====== Records for this exercise

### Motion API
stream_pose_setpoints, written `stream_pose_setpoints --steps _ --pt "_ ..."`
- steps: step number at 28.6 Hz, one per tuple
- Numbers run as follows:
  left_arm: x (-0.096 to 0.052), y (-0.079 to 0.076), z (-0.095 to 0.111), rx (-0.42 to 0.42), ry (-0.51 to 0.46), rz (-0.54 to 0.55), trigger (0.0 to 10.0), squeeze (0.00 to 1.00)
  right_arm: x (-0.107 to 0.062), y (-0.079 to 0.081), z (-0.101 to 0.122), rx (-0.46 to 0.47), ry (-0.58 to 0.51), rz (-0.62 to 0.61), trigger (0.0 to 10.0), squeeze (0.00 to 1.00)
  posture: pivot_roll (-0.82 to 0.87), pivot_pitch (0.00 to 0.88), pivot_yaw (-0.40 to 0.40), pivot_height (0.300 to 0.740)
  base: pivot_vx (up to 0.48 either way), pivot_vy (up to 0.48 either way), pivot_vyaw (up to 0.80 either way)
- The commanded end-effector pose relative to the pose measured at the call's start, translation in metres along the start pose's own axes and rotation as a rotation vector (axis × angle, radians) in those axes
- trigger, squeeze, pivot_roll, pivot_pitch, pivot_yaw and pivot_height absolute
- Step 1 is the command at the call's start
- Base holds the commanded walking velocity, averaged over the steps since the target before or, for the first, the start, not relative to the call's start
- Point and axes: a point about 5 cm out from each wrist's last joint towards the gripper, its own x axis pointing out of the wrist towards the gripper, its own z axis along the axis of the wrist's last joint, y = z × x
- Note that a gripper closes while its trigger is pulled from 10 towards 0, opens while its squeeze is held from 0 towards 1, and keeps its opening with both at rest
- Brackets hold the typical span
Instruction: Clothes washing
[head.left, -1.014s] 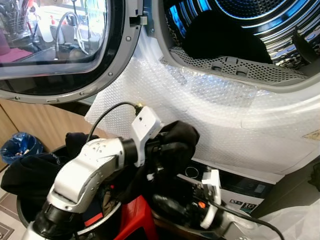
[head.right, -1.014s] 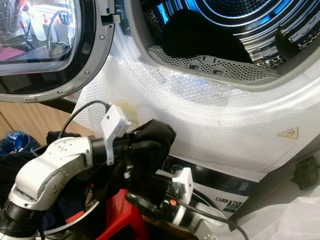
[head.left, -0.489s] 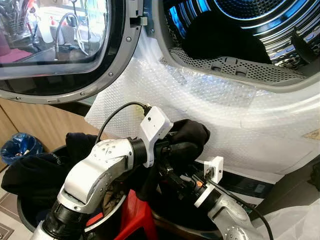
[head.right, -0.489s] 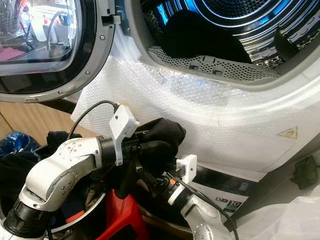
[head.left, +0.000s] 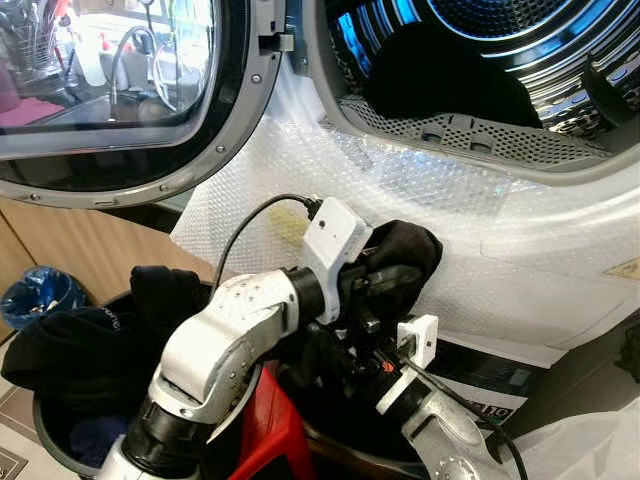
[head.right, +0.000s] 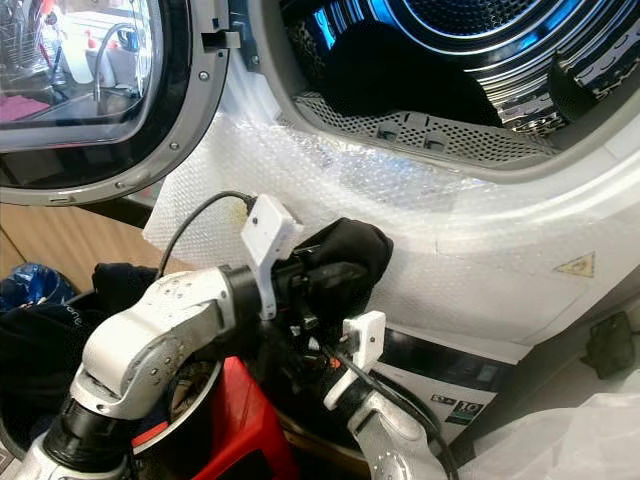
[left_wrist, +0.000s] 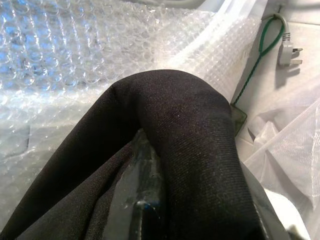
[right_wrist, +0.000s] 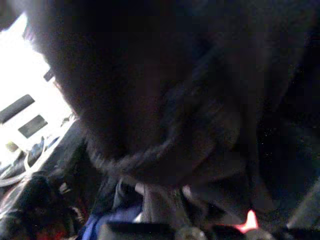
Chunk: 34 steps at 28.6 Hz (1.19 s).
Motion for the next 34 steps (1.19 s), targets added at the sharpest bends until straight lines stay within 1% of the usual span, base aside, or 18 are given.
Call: stream_pose_setpoints --steps 1,2,4,6,10,13,15,17,18,20,21,22,23,24,28,30,32,34 --pt "0.002 -0.009 0.006 0.014 -0.018 -0.026 0.0 0.00 0.002 -0.001 0.008 0.038 -0.058 -0.027 10.0 1.00 -0.02 0.084 -0.028 0.740 0.000 0.000 0.00" --pt "0.002 -0.010 0.006 0.007 -0.016 -0.021 0.0 0.00 0.002 -0.003 0.013 0.070 -0.098 -0.050 10.0 1.00 -0.02 0.084 -0.028 0.740 0.000 0.000 0.00" --pt "0.002 -0.011 0.006 0.005 -0.015 -0.018 0.0 0.00 0.001 -0.003 0.015 0.089 -0.117 -0.048 10.0 1.00 -0.02 0.085 -0.028 0.740 0.000 0.000 0.00" --pt "0.003 -0.010 0.006 0.003 -0.005 -0.004 0.0 0.00 -0.001 0.002 0.012 0.066 -0.079 0.003 10.0 1.00 -0.02 0.085 -0.025 0.740 0.000 0.000 0.00" --pt "0.006 -0.007 0.008 -0.005 0.004 0.015 0.0 0.00 -0.002 0.001 0.009 0.039 -0.061 -0.022 10.0 1.00 -0.02 0.085 -0.023 0.740 0.000 0.000 0.00" --pt "0.011 -0.007 0.012 -0.011 0.014 0.021 0.0 0.00 -0.002 0.001 0.007 0.027 -0.059 -0.042 10.0 1.00 -0.02 0.088 -0.021 0.740 0.000 0.000 0.00" --pt "0.020 -0.008 0.015 -0.032 0.012 0.022 0.0 0.00 -0.002 0.002 0.005 0.019 -0.052 -0.047 10.0 1.00 -0.02 0.089 -0.018 0.740 0.000 0.000 0.00" --pt "0.024 -0.011 0.015 -0.041 0.018 0.018 0.0 0.00 -0.002 0.002 0.004 0.006 -0.046 -0.056 10.0 1.00 -0.03 0.091 -0.016 0.740 0.000 0.000 0.00" --pt "0.029 -0.014 0.014 -0.073 0.017 0.016 0.0 0.00 -0.002 0.002 0.003 -0.016 -0.041 -0.065 10.0 1.00 -0.03 0.090 -0.014 0.740 0.000 0.000 0.00" --pt "0.036 -0.019 0.014 -0.104 0.019 0.017 0.0 0.00 -0.003 -0.001 0.003 -0.062 -0.038 -0.110 10.0 1.00 -0.04 0.090 -0.012 0.740 0.000 0.000 0.00" --pt "0.041 -0.023 0.014 -0.137 0.019 0.016 0.0 0.00 -0.003 -0.003 0.005 -0.072 -0.057 -0.148 10.0 1.00 -0.04 0.090 -0.009 0.740 0.000 0.000 0.00" --pt "0.042 -0.023 0.015 -0.146 0.019 0.015 0.0 0.00 -0.003 -0.004 0.005 -0.073 -0.062 -0.157 10.0 1.00 -0.04 0.090 -0.009 0.740 0.000 0.000 0.00" --pt "0.043 -0.026 0.014 -0.162 0.024 0.015 0.0 0.00 -0.004 -0.008 0.009 -0.079 -0.090 -0.207 10.0 1.00 -0.04 0.091 -0.006 0.740 0.000 0.000 0.00" --pt "0.045 -0.029 0.012 -0.175 0.038 0.016 0.0 0.00 -0.007 -0.016 0.015 -0.100 -0.141 -0.307 10.0 1.00 -0.05 0.093 -0.005 0.740 0.000 0.000 0.00" --pt "0.045 -0.030 0.008 -0.199 0.061 0.046 0.0 0.00 -0.017 -0.031 0.028 -0.120 -0.236 -0.461 10.0 1.00 -0.05 0.094 0.000 0.740 0.000 0.000 0.00" --pt "0.045 -0.029 0.007 -0.202 0.063 0.054 0.0 0.00 -0.018 -0.031 0.029 -0.127 -0.240 -0.459 10.0 1.00 -0.05 0.093 0.002 0.740 0.000 0.000 0.00" --pt "0.047 -0.025 0.009 -0.232 0.057 0.087 0.0 0.00 -0.019 -0.030 0.033 -0.156 -0.245 -0.470 10.0 1.00 -0.05 0.092 0.005 0.740 0.000 0.000 0.00" --pt "0.049 -0.025 0.013 -0.251 0.043 0.086 0.0 0.00 -0.020 -0.031 0.032 -0.174 -0.243 -0.489 10.0 1.00 -0.05 0.090 0.006 0.740 0.000 0.000 0.00"
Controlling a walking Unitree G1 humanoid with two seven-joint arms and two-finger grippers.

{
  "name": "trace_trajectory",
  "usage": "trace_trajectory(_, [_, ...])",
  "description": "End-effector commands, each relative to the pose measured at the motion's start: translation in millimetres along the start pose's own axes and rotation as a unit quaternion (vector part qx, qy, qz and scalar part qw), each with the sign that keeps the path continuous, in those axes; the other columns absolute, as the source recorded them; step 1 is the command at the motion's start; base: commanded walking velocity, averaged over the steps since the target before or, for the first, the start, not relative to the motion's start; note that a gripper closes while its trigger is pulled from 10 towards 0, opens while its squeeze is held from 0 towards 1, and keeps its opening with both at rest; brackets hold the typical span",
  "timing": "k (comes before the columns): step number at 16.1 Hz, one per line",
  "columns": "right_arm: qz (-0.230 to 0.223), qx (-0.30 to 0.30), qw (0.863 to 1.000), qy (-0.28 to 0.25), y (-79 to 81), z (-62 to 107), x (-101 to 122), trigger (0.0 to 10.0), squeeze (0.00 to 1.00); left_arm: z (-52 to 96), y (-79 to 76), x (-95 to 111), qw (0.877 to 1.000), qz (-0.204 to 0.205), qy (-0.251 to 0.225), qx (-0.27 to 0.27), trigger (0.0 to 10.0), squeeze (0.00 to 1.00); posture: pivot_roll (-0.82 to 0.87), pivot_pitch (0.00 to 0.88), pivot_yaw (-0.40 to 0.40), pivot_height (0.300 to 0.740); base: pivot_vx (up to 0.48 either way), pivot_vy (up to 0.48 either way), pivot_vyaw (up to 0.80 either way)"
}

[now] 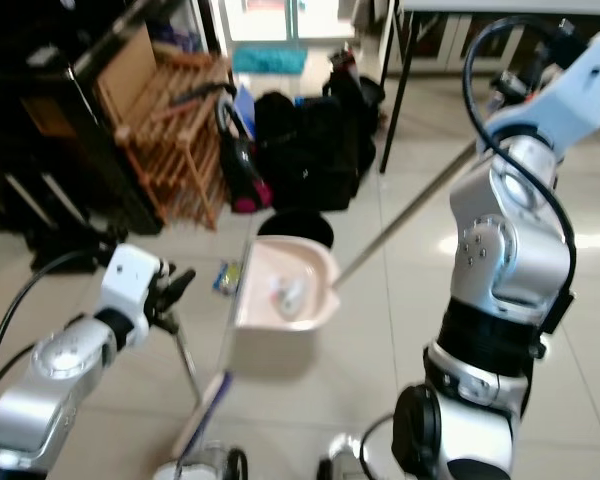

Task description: Sweep floor

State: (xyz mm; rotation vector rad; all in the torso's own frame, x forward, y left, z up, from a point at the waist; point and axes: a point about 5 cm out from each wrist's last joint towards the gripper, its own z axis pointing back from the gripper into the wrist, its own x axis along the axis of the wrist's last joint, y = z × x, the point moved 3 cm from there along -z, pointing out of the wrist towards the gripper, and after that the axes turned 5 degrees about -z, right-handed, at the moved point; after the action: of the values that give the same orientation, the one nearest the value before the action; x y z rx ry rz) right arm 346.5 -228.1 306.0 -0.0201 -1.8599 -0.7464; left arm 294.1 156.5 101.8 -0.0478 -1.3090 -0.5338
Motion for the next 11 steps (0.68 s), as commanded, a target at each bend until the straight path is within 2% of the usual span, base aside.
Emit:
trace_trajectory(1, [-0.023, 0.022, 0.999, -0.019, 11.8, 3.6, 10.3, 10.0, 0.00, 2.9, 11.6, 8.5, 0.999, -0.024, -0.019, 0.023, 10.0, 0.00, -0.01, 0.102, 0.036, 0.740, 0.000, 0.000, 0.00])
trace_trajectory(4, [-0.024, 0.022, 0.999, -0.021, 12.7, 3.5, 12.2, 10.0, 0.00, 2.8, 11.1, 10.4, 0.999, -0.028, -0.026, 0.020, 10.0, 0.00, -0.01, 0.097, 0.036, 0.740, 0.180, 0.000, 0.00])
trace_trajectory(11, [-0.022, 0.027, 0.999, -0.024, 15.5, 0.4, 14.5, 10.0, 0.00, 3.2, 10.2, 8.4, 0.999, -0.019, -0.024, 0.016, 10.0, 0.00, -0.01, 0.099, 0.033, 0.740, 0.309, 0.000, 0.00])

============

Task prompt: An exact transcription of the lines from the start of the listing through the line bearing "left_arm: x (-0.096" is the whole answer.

Task result:
### Motion API
stream_pose_setpoints, written `stream_pose_setpoints --steps _ --pt "_ ..."`
- steps: step number at 28.6 Hz, one per tuple
- Numbers run as follows:
  left_arm: x (-0.096 to 0.052), y (-0.079 to 0.076), z (-0.095 to 0.111), rx (-0.42 to 0.42), ry (-0.51 to 0.46), rz (-0.54 to 0.55), trigger (0.0 to 10.0), squeeze (0.00 to 1.00)

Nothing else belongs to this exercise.